Working from the top of the listing below, retype each line through the line containing "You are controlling", both included, with no pictures.

> Extracted data:
━━━━━━

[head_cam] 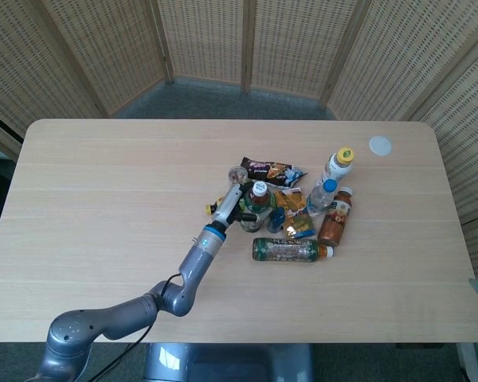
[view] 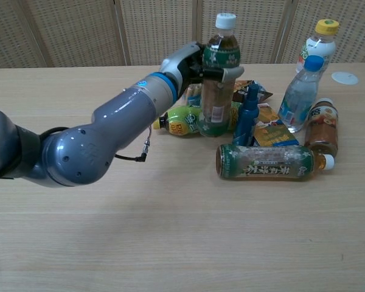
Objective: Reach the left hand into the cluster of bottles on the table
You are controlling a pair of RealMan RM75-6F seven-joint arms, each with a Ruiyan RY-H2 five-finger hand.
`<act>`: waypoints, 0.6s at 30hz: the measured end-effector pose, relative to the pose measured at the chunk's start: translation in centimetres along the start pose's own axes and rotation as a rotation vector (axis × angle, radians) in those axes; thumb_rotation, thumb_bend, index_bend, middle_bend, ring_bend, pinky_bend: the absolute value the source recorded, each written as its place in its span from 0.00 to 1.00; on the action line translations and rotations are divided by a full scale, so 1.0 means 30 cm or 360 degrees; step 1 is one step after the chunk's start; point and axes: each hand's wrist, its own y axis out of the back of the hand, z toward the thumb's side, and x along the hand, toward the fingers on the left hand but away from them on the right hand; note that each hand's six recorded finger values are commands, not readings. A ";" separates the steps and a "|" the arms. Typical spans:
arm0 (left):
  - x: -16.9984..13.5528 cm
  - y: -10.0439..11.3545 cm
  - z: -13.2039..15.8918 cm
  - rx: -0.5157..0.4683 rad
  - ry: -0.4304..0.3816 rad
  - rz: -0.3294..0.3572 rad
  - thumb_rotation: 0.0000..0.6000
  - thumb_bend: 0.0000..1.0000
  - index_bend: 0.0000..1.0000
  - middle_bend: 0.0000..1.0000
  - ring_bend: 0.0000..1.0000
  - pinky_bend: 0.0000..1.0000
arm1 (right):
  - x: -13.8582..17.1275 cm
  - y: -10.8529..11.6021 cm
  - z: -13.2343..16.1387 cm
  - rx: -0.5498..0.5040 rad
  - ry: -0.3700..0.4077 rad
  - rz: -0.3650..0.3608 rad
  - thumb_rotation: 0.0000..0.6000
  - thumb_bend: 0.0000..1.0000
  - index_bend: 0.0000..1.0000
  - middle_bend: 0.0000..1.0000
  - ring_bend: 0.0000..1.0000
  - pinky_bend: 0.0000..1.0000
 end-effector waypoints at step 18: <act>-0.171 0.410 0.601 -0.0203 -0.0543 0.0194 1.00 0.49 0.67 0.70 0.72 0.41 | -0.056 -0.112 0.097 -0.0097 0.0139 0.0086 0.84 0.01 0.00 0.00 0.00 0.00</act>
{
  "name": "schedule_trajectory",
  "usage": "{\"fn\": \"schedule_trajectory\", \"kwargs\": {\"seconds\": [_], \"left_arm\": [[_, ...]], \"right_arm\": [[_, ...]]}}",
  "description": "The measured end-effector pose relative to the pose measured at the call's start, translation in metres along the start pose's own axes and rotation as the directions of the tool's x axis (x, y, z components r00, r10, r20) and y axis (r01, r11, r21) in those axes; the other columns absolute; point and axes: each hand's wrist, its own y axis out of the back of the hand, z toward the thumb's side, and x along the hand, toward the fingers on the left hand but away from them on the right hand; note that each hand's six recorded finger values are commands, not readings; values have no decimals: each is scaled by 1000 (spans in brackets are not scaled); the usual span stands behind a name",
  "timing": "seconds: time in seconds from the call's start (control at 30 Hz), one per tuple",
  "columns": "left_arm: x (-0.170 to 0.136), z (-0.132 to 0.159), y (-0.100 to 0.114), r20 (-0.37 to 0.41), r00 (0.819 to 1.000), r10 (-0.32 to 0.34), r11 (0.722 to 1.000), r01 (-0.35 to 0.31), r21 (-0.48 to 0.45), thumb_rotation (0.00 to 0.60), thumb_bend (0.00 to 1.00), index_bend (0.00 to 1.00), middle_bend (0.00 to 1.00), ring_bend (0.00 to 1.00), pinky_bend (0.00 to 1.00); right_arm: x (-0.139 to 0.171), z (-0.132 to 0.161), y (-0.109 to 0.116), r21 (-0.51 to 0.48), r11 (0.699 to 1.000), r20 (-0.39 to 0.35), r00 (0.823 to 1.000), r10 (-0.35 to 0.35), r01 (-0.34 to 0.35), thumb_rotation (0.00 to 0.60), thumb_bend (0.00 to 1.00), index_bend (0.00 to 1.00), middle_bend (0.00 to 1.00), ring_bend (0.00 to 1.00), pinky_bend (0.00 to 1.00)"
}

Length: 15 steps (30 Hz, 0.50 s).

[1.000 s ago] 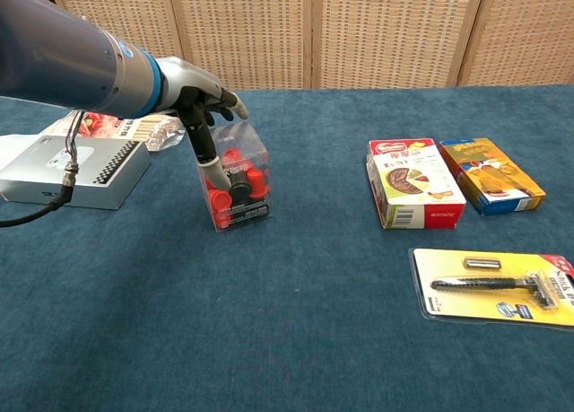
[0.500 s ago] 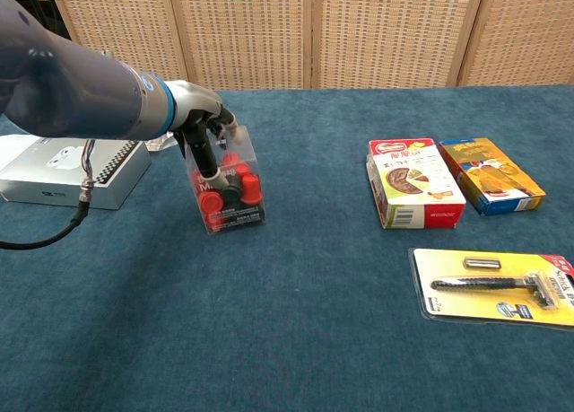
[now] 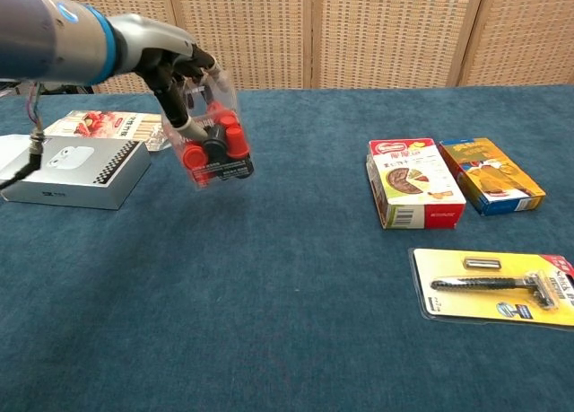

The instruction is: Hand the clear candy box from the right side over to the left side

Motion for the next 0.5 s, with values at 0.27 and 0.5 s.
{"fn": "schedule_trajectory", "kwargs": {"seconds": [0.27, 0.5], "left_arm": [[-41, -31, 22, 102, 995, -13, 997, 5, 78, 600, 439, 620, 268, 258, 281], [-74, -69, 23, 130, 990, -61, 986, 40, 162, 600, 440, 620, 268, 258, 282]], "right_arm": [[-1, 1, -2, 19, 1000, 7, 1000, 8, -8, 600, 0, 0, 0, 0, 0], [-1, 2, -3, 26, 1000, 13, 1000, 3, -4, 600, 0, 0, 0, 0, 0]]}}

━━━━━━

> Result of this exercise:
[head_cam] 
[view] 
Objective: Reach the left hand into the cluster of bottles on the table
You are controlling a pair of RealMan RM75-6F seven-joint arms, each with a Ruiyan RY-H2 five-finger hand.

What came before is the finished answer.